Interrogating Hidden Assumptions in Code Review with AI

Predictable behaviour is one of the ways we make production software engineering possible. There's a reason why static type checkers in dynamic languages have skyrocketed in popularity. With type checking, changing old code feels so much safer.

LLMs have dramatically increased the amount of code that can be produced by a single developer. If validating that code is correct becomes the bottleneck of software development, then there's a clear opportunity to develop new tools that go beyond looking at git diffs.

When you change a schema's type from an integer to string, it's immediately clear that you're making it more flexible. Type systems can help catch structural invariants, but a lot of issues in production come from other assumptions being broken such as uniqueness, timeliness, or ordering. Formal methods in software engineering can help with that, but good luck trying to model a pandas data transformation in TLA+.

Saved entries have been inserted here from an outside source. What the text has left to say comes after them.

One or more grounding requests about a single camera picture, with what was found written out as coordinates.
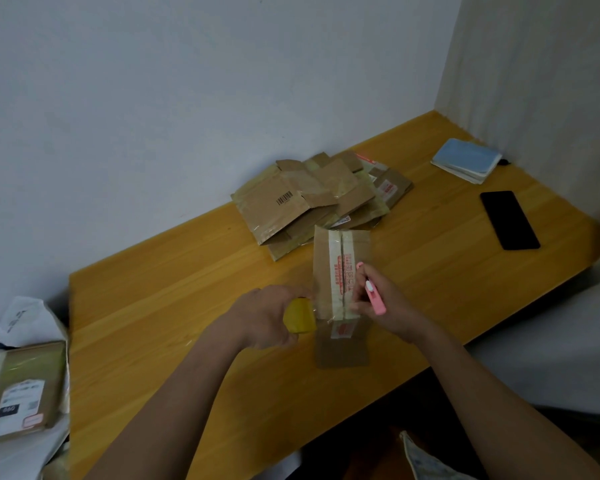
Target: book
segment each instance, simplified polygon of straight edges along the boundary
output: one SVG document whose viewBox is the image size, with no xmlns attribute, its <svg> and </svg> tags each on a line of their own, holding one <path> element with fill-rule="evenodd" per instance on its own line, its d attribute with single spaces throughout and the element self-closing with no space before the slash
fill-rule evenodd
<svg viewBox="0 0 600 480">
<path fill-rule="evenodd" d="M 502 153 L 497 150 L 449 138 L 438 150 L 431 163 L 472 184 L 481 184 L 501 158 Z"/>
</svg>

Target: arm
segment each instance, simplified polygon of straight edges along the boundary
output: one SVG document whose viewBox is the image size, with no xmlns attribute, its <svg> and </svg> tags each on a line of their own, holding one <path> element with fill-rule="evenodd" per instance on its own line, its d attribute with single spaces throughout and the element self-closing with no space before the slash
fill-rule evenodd
<svg viewBox="0 0 600 480">
<path fill-rule="evenodd" d="M 245 347 L 289 346 L 297 336 L 282 316 L 304 289 L 268 286 L 238 298 L 200 334 L 181 364 L 136 414 L 85 480 L 184 479 L 211 406 L 233 359 Z"/>
<path fill-rule="evenodd" d="M 376 316 L 364 301 L 366 276 L 384 300 L 384 315 Z M 373 266 L 358 270 L 352 308 L 420 349 L 490 478 L 600 479 L 600 466 L 592 457 L 412 307 Z"/>
</svg>

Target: patterned cloth
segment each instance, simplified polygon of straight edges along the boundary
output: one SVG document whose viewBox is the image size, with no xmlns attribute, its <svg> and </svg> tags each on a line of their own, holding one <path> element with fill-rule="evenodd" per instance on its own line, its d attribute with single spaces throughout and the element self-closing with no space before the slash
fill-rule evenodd
<svg viewBox="0 0 600 480">
<path fill-rule="evenodd" d="M 411 441 L 406 431 L 400 433 L 400 439 L 404 446 L 404 453 L 411 465 L 413 477 L 416 480 L 475 480 L 475 478 L 458 473 L 449 468 L 439 459 L 431 456 Z"/>
</svg>

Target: black phone
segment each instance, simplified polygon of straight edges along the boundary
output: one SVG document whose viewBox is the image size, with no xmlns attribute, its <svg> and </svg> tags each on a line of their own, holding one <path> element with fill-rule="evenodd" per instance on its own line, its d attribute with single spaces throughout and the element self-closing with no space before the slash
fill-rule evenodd
<svg viewBox="0 0 600 480">
<path fill-rule="evenodd" d="M 483 192 L 480 200 L 504 250 L 540 248 L 536 233 L 512 191 Z"/>
</svg>

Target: person's left hand
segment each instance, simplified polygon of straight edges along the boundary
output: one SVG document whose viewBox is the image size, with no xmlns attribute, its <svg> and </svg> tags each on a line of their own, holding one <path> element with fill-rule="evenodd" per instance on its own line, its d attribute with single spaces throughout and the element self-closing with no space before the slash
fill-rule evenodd
<svg viewBox="0 0 600 480">
<path fill-rule="evenodd" d="M 244 347 L 291 346 L 298 337 L 287 330 L 282 317 L 291 300 L 300 297 L 311 297 L 311 291 L 283 285 L 256 288 L 238 298 L 219 321 L 240 335 Z"/>
</svg>

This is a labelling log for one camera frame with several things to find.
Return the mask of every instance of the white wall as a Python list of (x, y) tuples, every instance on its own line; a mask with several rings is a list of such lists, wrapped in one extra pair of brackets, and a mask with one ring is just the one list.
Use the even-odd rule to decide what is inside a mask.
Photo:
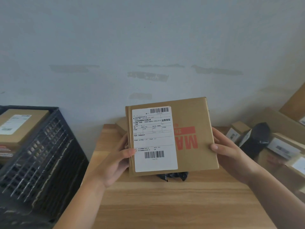
[(214, 125), (279, 108), (305, 81), (304, 4), (0, 0), (0, 104), (59, 106), (88, 157), (126, 105), (206, 96)]

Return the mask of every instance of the black plastic crate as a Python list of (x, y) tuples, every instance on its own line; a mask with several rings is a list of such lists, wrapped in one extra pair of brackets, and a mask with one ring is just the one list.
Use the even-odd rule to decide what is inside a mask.
[[(18, 212), (19, 218), (30, 215), (37, 223), (54, 222), (78, 190), (88, 160), (59, 108), (1, 106), (0, 114), (9, 108), (49, 110), (50, 115), (0, 169), (0, 209)], [(0, 215), (0, 225), (6, 219)]]

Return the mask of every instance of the barcode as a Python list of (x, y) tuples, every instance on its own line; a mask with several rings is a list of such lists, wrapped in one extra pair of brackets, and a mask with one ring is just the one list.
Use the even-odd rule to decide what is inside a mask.
[(164, 158), (164, 150), (145, 152), (145, 158)]
[(286, 150), (286, 149), (284, 149), (283, 147), (280, 147), (280, 146), (278, 146), (278, 145), (276, 146), (276, 148), (277, 148), (278, 150), (284, 152), (285, 154), (289, 154), (289, 153), (290, 153), (288, 150)]
[(168, 112), (168, 107), (166, 108), (152, 108), (150, 113)]

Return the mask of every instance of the label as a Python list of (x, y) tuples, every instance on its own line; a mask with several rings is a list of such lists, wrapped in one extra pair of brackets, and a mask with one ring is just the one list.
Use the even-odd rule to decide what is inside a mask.
[(292, 167), (305, 175), (305, 158), (299, 158)]
[(12, 135), (30, 117), (31, 115), (13, 115), (7, 122), (0, 126), (0, 135)]
[(290, 160), (292, 157), (298, 155), (301, 152), (301, 150), (287, 144), (286, 142), (278, 138), (273, 138), (267, 148), (271, 149), (272, 151), (276, 152), (277, 154), (288, 160)]
[(0, 157), (12, 157), (13, 154), (4, 154), (4, 153), (0, 153)]
[(0, 145), (0, 151), (11, 151), (8, 147)]
[(230, 130), (226, 134), (226, 137), (235, 143), (236, 140), (240, 137), (240, 134), (237, 131), (235, 131), (233, 128), (230, 128)]
[(178, 169), (170, 106), (132, 110), (135, 171)]
[(303, 125), (305, 125), (305, 117), (303, 117), (302, 119), (299, 120), (299, 122)]
[(252, 132), (252, 129), (244, 136), (244, 138), (242, 139), (242, 141), (239, 143), (238, 147), (241, 147), (250, 137)]

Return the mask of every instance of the wall stain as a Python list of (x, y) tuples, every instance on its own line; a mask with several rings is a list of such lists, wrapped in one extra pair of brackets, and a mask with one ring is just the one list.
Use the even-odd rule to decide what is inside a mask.
[(153, 95), (150, 93), (132, 93), (129, 96), (129, 99), (137, 99), (137, 100), (152, 100), (153, 99)]
[(284, 95), (290, 95), (295, 92), (295, 89), (287, 89), (283, 87), (277, 87), (277, 86), (267, 86), (265, 88), (262, 88), (259, 90), (260, 92), (264, 92), (267, 94), (284, 94)]
[(197, 65), (193, 65), (197, 74), (221, 74), (221, 75), (243, 75), (241, 71), (238, 70), (229, 70), (221, 68), (204, 68)]
[(49, 65), (56, 73), (88, 73), (88, 68), (99, 68), (98, 65)]
[(155, 73), (142, 72), (142, 71), (128, 72), (128, 77), (151, 80), (151, 81), (160, 81), (160, 82), (166, 82), (168, 79), (168, 75), (155, 74)]
[(180, 65), (180, 64), (169, 64), (169, 65), (151, 65), (151, 64), (146, 64), (146, 65), (138, 65), (139, 67), (179, 67), (179, 68), (183, 68), (184, 66), (183, 65)]

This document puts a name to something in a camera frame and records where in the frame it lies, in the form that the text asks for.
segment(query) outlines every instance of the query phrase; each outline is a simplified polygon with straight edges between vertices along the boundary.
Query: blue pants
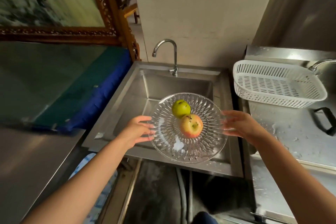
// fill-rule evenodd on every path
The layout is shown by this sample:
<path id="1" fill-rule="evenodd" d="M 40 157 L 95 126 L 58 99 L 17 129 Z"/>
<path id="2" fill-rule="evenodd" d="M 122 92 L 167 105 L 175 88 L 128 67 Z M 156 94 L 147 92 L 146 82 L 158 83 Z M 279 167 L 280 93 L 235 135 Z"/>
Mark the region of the blue pants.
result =
<path id="1" fill-rule="evenodd" d="M 199 212 L 198 214 L 196 214 L 191 224 L 218 224 L 218 223 L 208 213 Z"/>

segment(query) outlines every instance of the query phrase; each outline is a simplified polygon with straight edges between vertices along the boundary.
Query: person's right arm
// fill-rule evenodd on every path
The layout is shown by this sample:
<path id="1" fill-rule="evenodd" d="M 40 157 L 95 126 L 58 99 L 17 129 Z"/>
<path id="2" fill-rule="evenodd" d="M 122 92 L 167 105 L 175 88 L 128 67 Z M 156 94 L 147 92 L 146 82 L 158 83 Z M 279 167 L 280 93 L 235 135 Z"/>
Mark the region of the person's right arm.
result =
<path id="1" fill-rule="evenodd" d="M 336 197 L 320 184 L 285 147 L 249 114 L 223 111 L 226 135 L 254 145 L 299 224 L 336 223 Z"/>

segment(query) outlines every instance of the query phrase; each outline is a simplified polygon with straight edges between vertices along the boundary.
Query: white plastic basket
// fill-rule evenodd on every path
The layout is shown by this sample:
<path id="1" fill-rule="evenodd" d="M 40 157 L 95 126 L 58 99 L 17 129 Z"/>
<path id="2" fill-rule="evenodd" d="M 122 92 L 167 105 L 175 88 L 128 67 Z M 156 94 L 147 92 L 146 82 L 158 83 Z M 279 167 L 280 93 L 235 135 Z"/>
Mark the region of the white plastic basket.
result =
<path id="1" fill-rule="evenodd" d="M 233 66 L 233 78 L 236 94 L 250 101 L 305 108 L 327 97 L 318 77 L 296 65 L 240 60 Z"/>

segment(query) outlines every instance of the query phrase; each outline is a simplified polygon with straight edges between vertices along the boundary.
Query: faucet
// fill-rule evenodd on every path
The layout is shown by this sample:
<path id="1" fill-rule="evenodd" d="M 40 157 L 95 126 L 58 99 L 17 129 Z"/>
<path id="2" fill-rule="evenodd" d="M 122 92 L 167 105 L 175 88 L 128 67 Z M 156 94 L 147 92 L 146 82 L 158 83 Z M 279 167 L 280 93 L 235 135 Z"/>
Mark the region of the faucet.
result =
<path id="1" fill-rule="evenodd" d="M 312 65 L 310 68 L 308 68 L 310 71 L 313 73 L 316 72 L 316 69 L 319 65 L 324 64 L 324 63 L 336 63 L 336 59 L 322 59 L 317 61 L 314 65 Z"/>
<path id="2" fill-rule="evenodd" d="M 154 50 L 153 50 L 152 56 L 156 57 L 156 52 L 157 52 L 158 48 L 160 47 L 161 44 L 163 44 L 165 42 L 170 42 L 174 46 L 174 68 L 169 70 L 169 72 L 171 72 L 171 74 L 174 77 L 177 77 L 177 71 L 178 71 L 179 68 L 177 67 L 177 46 L 176 46 L 175 41 L 173 41 L 171 39 L 164 39 L 164 40 L 158 42 L 157 45 L 155 46 Z"/>

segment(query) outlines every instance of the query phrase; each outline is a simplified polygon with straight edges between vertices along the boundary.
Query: person's left arm
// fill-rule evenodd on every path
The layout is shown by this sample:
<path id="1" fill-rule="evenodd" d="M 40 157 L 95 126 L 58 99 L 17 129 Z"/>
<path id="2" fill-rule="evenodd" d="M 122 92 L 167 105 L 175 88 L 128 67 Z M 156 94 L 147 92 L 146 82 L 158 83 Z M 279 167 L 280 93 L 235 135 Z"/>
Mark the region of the person's left arm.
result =
<path id="1" fill-rule="evenodd" d="M 113 141 L 34 209 L 22 224 L 81 224 L 126 151 L 135 143 L 153 139 L 151 125 L 141 122 L 150 119 L 149 116 L 138 116 L 130 120 Z"/>

Suppose your stakeholder wants the currently long-shaped data to be made wide. Your AI agent has submitted the following code as their merge request. Can you catch the edge case that will cause this to raise an exception?

--- a/reshape.py
+++ b/reshape.py
@@ -1,18 +1,25 @@
import pandas as pd
import numpy as np
 
def reshape_metrics(df):
    def parse(v):
        if pd.isna(v) or v == "N/A":
            return np.nan
        v = str(v).strip()
        if v.endswith("%"):
            return float(v[:-1]) / 100
        return float(v.replace(",", ""))
 
    melted = df.melt(id_vars="id", var_name="key", value_name="value")
    enriched = melted.assign(
        metric=melted["key"].str.split("_").str[0],
        year=melted["key"].str.split("_").str[1].astype(int),
    )
    typed = enriched.assign(
        value=enriched["value"].astype("string").map(parse).astype("Float64"),
    )
-    return typed.drop(columns="key")
+    return (
+        typed
+        .drop(columns="key")
+        .set_index(["id", "year", "metric"])
+        .unstack("metric")
+        .rename_axis(None, axis=1)
+        .reset_index()
+    )

There's a small trick: the transformation assumes that each (id, year, metric) combination is unique before the unstack. This is the shape of data the program assumes, but it's not always true depending on the source of data. A more defensive transformation would've been made obvious by either loudly calling an error beforehand or deduplicating the data.

My experiment Runtime Diff will help you interrogate this exact edge case. This tool tries to guess what behaviours will change and which will hold after your code change as well as generating relevant examples. It's currently limited to only work with Python functions.

LLMs can do more than just leave a comment on merge requests, but help us explore the hidden assumptions in our code and enhance human reasoning. When you're just starting to program and learning about algorithms, you may use a visualizer like pythontutor.com. We give these things up once we can model program behaviour in our head, but AI may make that more difficult whether through sheer number of lines of code or complexity of the programs. This is the "grown-up" version of that. After evaluating my experiment with some evals, the tool is excellent at generating examples but still struggles to determine conditions that may differ on either side.

I lead a team that builds data pipelines which means I spend a lot of my time day to day reviewing code that transforms data. When processing data, you need to ensure your code works correctly forever. That means being defensive, it means making assumptions about your data, and it also means changing existing logic can be incredibly dangerous.

Rather than asking users to declare invariants or a formal specification which can be time-consuming and difficult or even impossible to fully model, the next level of abstraction in code review could allow AI to try to declare invariants that have shifted in a program and allowing reviewers to explore the impact of changes. As we think about ways to automate validation, we need to bring new ways that interrogate the hidden assumptions our code makes.